- **Action item**
Your answer must be an exact copy of the listing below.

- **Data extract**
BEGIN

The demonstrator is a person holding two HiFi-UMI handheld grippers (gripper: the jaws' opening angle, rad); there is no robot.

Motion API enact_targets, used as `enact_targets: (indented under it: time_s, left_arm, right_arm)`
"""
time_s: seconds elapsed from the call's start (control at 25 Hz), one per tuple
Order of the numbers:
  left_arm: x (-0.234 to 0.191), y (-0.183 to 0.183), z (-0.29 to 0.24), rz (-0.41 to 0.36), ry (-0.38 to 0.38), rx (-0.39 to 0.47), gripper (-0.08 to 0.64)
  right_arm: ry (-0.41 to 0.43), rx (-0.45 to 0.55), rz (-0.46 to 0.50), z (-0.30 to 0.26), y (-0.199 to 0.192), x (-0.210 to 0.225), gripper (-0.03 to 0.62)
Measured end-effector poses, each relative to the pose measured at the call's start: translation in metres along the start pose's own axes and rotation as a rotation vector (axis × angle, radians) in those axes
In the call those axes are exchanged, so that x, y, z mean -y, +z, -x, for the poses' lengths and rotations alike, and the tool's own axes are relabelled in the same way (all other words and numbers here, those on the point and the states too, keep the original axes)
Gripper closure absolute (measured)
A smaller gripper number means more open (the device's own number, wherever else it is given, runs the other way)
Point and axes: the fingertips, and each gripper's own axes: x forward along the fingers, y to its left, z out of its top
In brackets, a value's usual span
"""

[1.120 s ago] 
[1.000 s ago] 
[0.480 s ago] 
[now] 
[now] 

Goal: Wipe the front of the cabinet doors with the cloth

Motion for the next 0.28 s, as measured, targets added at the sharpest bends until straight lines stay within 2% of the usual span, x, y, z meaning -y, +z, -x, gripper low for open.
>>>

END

- **Task solution**
The demonstrator is a person holding two HiFi-UMI handheld grippers (gripper: the jaws' opening angle, rad); there is no robot.

Motion API enact_targets, used as `enact_targets: (indented under it: time_s, left_arm, right_arm)`
"""
time_s: seconds elapsed from the call's start (control at 25 Hz), one per tuple
Order of the numbers:
  left_arm: x (-0.234 to 0.191), y (-0.183 to 0.183), z (-0.29 to 0.24), rz (-0.41 to 0.36), ry (-0.38 to 0.38), rx (-0.39 to 0.47), gripper (-0.08 to 0.64)
  right_arm: ry (-0.41 to 0.43), rx (-0.45 to 0.55), rz (-0.46 to 0.50), z (-0.30 to 0.26), y (-0.199 to 0.192), x (-0.210 to 0.225), gripper (-0.03 to 0.62)
Measured end-effector poses, each relative to the pose measured at the call's start: translation in metres along the start pose's own axes and rotation as a rotation vector (axis × angle, radians) in those axes
In the call those axes are exchanged, so that x, y, z mean -y, +z, -x, for the poses' lengths and rotations alike, and the tool's own axes are relabelled in the same way (all other words and numbers here, those on the point and the states too, keep the original axes)
Gripper closure absolute (measured)
A smaller gripper number means more open (the device's own number, wherever else it is given, runs the other way)
Point and axes: the fingertips, and each gripper's own axes: x forward along the fingers, y to its left, z out of its top
In brackets, a value's usual span
"""

[1.120 s ago] 
[1.000 s ago] 
[0.480 s ago] 
[now] 
[now] 

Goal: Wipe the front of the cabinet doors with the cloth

Motion for the next 0.28 s, as measured, targets added at the sharpest bends until straight lines stay within 2% of the usual span, x, y, z meaning -y, +z, -x, gripper low for open.
>>>

Nothing more is needed to finish the exercise.